O presidente Luiz Inácio Lula da Silva está no Pará, envolvido com as agendas da COP30, onde cumprirá compromissos como visitas a comunidades quilombolas e indígenas. Contudo, o ambiente político interno é marcado por tensões. Lula tem demonstrado irritação e apreensão diante de relatórios recentes que chegaram ao Palácio do Planalto.
Levantamentos de institutos como AtlasIntel, Datafolha, Paraná Pesquisas e Genial/Quaest convergem para um diagnóstico desfavorável ao presidente. A forte aprovação popular da operação policial no Rio de Janeiro, contrastando com a avaliação negativa do governo federal na área de segurança pública, gerou um clima de preocupação entre ministros e assessores próximos a Lula.
A AtlasIntel aponta que 55,2% dos brasileiros aprovam a megaoperação conduzida pelo governo estadual, enquanto 50% consideram a atuação de Lula na segurança pública ruim ou péssima. No Rio de Janeiro, a desaprovação do desempenho do presidente atinge 59%, com apenas 27% de aprovação. Pesquisas da Quaest e do Paraná Pesquisas indicam um apoio à operação de quase 70%, evidenciando a preferência da população por ações firmes contra o crime.
Dados entre moradores de favelas revelam um impacto político ainda maior sobre o governo federal. A pesquisa aponta que 80,9% dos moradores de favelas em todo o país aprovam a megaoperação realizada no Rio de Janeiro, e na capital fluminense esse apoio alcança 87,6%. Além disso, 55,9% dos brasileiros desejam ver mais operações semelhantes em outras regiões, percentual que sobe para cerca de 62% entre os cariocas. A maioria considera a operação um sucesso e defende a continuidade de ações desse tipo pelo governo estadual, conforme a AtlasIntel/Bloomberg.
A interpretação desses números no Planalto é de que a percepção popular está se deslocando, com a população associando resultados concretos aos governos estaduais e cobrando maior eficiência do governo federal. A diferença entre a postura de Lula e a dos governadores impulsiona uma sensação de inércia no governo federal.

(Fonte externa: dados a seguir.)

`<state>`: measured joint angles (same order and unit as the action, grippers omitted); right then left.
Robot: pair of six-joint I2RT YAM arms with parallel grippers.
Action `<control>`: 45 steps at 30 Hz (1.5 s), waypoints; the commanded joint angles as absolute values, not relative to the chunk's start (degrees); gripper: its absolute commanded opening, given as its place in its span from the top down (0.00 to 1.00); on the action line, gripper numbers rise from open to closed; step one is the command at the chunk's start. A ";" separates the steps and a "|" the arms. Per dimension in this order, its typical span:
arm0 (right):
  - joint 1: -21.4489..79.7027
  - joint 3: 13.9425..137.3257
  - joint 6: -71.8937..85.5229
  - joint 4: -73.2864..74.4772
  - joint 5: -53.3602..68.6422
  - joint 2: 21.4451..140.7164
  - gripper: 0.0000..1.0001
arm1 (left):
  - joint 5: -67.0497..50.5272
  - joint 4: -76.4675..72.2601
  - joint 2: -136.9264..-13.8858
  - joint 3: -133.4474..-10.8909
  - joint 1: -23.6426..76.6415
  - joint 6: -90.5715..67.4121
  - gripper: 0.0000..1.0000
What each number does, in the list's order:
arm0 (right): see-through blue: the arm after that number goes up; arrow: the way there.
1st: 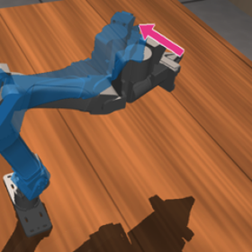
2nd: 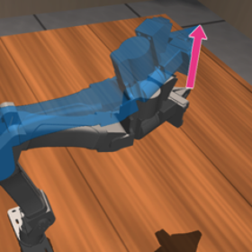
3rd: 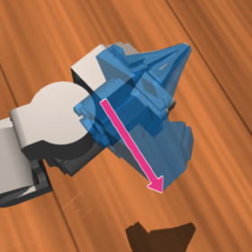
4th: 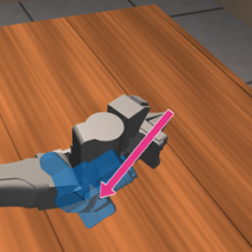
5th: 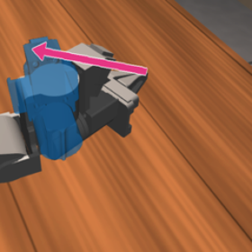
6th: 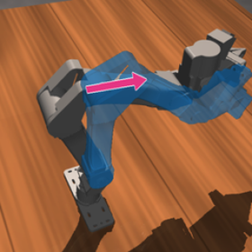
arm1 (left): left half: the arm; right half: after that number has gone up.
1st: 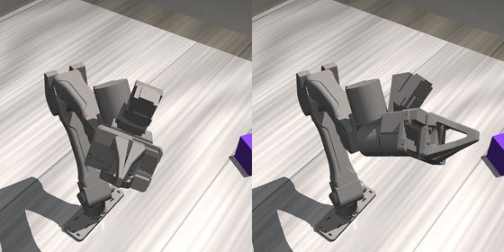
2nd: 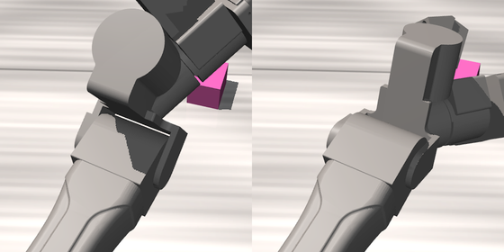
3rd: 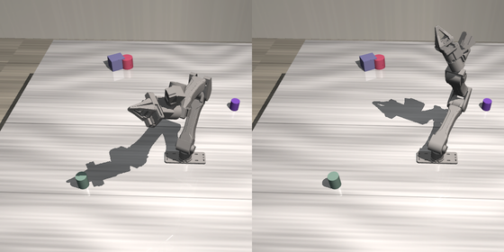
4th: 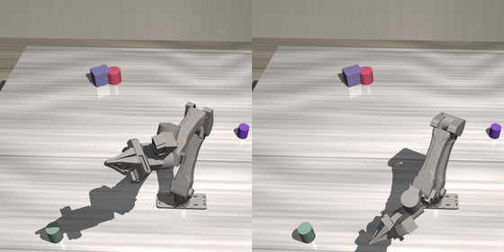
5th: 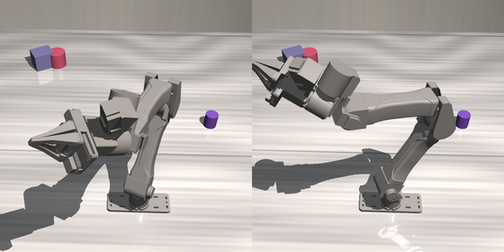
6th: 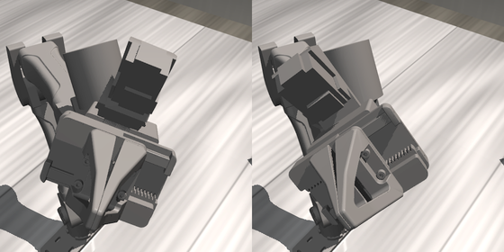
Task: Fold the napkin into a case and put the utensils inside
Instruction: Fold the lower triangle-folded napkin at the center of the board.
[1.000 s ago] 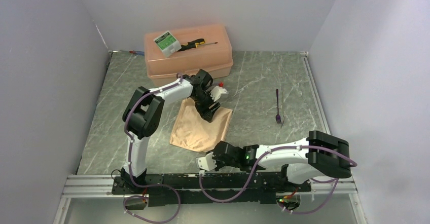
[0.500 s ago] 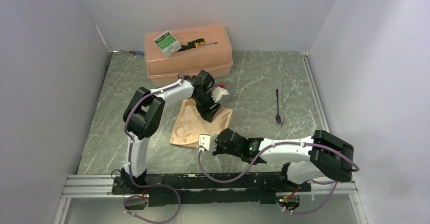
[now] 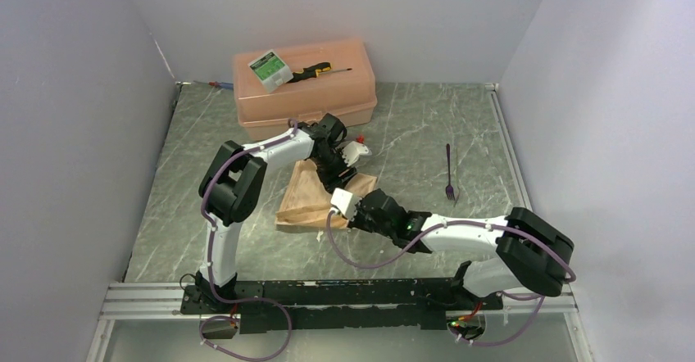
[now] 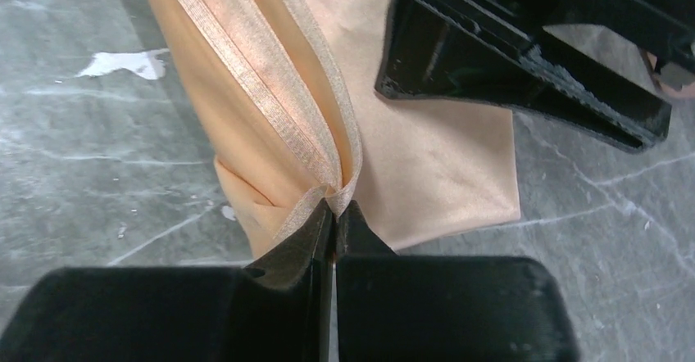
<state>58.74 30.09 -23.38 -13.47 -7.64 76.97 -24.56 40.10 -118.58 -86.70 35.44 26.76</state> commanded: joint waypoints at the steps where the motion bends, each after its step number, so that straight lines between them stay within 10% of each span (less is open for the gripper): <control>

A situação é agravada pelo fato de a aprovação de Cláudio Castro no Rio seguir a mesma tendência da popularidade de outros governadores que apresentam bons índices de segurança no país. Esse cenário deixa claro que o eleitorado tem valorizado resultados práticos em segurança pública, área em que o governo federal ainda não conseguiu demonstrar avanços significativos.
Diante desse quadro, o governo liberou recursos para campanhas publicitárias sobre segurança pública, na tentativa de conter a percepção negativa e reverter, ainda que parcialmente, o impacto das pesquisas. No entanto, a avaliação interna é de que o dano político já está feito e será difícil neutralizar o problema.
Assessores e aliados do governo concordam que a segurança pública se tornou um dos maiores pontos de vulnerabilidade de Lula. A um ano das eleições de 2026, as pesquisas indicam que a população apoia ações rigorosas contra o crime, reconhece o protagonismo dos estados e responsabiliza o governo federal pela falta de resultados.